Journalling commit is more like "asynchronous delayed commit" from a database point of view,
when fsync() isn't used. They protect the integrity of filesystem structure itself, and are
not used for application-level transactional changes. Sometimes that weaker kind of commit is
fine, and the performance gain is large.
fsync() makes it more like a standard database commit, where the data is supposed to be secure
before the call returns.
This is one area where traditional databases can learn from filesystems. There are some
things where you don't actually need a database to commit quickly - that can take as long as
it needs to batch and optimise I/O. All you need then is consistent rollback. For example,
databases which hold cached calculations are like this.

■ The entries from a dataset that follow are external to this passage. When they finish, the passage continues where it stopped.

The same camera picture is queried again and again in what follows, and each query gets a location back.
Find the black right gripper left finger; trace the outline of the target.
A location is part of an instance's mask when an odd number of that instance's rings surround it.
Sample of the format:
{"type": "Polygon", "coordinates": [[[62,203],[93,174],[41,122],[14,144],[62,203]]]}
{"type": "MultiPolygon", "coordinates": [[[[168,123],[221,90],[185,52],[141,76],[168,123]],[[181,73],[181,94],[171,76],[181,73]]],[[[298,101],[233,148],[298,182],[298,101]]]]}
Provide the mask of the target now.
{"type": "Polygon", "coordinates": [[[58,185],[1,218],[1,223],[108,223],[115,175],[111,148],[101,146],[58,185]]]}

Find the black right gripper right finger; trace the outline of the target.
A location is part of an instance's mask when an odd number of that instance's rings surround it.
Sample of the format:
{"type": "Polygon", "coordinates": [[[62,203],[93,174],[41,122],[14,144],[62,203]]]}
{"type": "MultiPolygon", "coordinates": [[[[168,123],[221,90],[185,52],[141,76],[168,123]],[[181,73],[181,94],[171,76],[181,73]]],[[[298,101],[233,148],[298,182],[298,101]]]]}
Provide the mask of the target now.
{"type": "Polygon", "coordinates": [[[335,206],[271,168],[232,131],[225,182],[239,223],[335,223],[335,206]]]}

Your point about partial writes on power failure and not using overlapping blocks (will
sectors do?) is valid, and I would like to know more about what the database professionals
have discovered about what exactly is and isn't safe. For example, can failure to write
sector N+1 corrupt sector N written a long time ago? Is the "failure block size" larger than
a single sector when doing O_DIRECT (when that really works)? Is it larger than a
filesystem/blockdev block size when not using O_DIRECT? What's the reason Oracle uses
different journal block sizes on different OSes?
I think the filesystem implementors do know about that effect. Journal entries are finished
with a commit block, to isolate the commit into its own block, which is not touched by the
next transaction. I think your two/three ping-pong blocks correspond to the journal's finite
wraparound length on a filesystem - do say more if that's not so.